Technological Institute of the Philippines | Quezon City - Computer Engineering
--- | ---
Course Code: | CPE 313
Code Title: |  Advanced Machine Learning and Deep Learning
1st Semester | AY 2024-2025
<hr> | <hr>
<u>**ACTIVITY NO.7** | **Performing _Face_Recognition**
**Name** | Quibral, Juliann Vincent
**Section** | CPE32S3
**Date Performed**: | 2/21/2025
**Date Submitted**: | 2/21/2025
**Instructor**: | Engr. Roman M. Richard

<hr>

## 1. Objectives

This activity aims to enable students to perform data preparation and face recognition on their own generated dataset.

## 2. Intended Learning Outcomes (ILOs)
After this activity, the students should be able to:
* Utilize data preparation techniques for images.
* Perform Face Recognition using multiple algorithms.
* Evaluate the performance of different algorithms.

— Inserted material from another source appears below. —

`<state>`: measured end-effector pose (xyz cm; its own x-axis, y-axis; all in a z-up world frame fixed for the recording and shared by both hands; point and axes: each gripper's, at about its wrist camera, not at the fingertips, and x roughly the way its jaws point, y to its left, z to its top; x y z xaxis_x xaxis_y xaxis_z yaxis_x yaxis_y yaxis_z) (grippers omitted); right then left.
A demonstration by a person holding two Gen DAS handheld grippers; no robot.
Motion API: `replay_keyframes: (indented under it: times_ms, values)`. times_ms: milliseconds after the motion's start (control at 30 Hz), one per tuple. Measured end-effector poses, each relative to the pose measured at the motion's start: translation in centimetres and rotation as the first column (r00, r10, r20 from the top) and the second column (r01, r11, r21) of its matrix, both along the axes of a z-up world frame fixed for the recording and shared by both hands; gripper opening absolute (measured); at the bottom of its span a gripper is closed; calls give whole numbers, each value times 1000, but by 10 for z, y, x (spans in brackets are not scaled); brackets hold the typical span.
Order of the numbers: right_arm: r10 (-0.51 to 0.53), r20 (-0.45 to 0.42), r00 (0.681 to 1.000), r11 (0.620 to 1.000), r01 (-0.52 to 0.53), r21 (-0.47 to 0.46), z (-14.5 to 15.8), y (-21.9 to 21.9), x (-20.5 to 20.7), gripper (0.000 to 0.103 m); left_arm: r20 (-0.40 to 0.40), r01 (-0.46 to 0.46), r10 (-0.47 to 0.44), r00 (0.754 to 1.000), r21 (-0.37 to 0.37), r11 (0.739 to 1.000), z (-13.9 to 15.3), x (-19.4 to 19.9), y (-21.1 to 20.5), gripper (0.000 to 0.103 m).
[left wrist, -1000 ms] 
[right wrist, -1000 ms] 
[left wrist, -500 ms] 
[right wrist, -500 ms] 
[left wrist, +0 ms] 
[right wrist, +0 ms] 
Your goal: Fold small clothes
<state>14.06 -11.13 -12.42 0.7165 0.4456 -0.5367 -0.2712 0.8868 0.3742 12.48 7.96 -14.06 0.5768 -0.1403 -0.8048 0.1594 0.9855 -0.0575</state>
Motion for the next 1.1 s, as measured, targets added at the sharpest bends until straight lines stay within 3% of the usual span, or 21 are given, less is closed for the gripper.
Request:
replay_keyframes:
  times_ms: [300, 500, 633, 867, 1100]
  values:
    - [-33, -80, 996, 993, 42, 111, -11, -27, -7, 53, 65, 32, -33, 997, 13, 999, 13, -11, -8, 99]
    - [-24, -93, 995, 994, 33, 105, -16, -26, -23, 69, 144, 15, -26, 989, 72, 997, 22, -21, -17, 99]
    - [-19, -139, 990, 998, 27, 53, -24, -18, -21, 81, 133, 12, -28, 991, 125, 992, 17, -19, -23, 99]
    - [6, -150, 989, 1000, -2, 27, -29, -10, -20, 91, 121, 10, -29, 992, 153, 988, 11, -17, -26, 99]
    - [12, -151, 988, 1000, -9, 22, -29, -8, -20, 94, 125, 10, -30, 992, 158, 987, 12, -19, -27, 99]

## 3. Procedures and Outputs

### Preparing the training data

Now that we have our data, we need to load these sample pictures into our face recognition algorithms. All face recognition algorithms take two parameters in their `train()` method: an array of images and an array of labels. What do these labels represent? They are the IDs of a certain individual/face so that when face recognition is performed, we not only know the person was recognized but also who—among the many people available in our database—the person is.

To do that, we need to create a comma-separated value (CSV) file, which will contain the path to a sample picture followed by the ID of that person.

**Include a Screenshot of Your Dataset Here**

---

### Loading the data and recognizing faces

Next up, we need to load these two resources (the array of images and CSV file) into the face recognition algorithm, so it can be trained to recognize our face. To do this, we build a function that reads the CSV file and—for each line of the file—loads the image at the corresponding path into the images array and the ID into the labels array.

In [1]:
import numpy as np
import os
import errno
import sys
import cv2

def read_images(path, sz=None):
  c = 0
  X, y = [], []

  for dirname, dirnames, filenames in os.walk(path):
    for subdirname in dirnames:
      subject_path = os.path.join(dirname, subdirname)
      for filename in os.listdir(subject_path):
        try:
          if(filename == ".directory"):
            continue
          filepath = os.path.join(subject_path, filename)
          im = cv2.imread(os.path.join(subject_path, filename), cv2.IMREAD_GRAYSCALE)

          # Resize the images to the prescribed size
          if (sz is not None):
            im = cv2.resize(im, (200,200))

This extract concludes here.